(About this exercise) From the line below that contains "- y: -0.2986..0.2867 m" to the line that contains "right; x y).", repeat every line exactly, both ends included, and nothing else.

(Data extract)

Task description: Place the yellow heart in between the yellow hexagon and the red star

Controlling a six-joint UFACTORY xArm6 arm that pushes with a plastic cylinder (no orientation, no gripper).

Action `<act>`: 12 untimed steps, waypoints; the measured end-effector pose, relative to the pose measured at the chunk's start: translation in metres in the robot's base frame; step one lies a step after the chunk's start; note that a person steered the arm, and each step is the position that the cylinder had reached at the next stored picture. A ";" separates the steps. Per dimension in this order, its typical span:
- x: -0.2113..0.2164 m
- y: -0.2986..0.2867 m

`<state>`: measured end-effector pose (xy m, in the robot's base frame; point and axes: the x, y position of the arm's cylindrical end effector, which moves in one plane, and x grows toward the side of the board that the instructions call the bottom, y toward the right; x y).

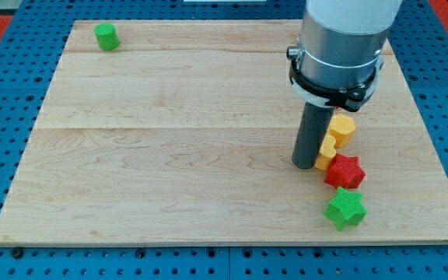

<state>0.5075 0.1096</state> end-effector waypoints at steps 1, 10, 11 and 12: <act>0.000 0.007; -0.019 0.008; -0.019 0.015; -0.019 0.016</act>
<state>0.4882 0.1254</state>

(Result of the task)
- y: -0.2986..0.2867 m

`<state>`: measured end-effector pose (xy m, in the robot's base frame; point and axes: the x, y position of the arm's cylindrical end effector, which moves in one plane, and x grows toward the side of the board that the instructions call the bottom, y toward the right; x y).

This response is complete, and nothing else is pending.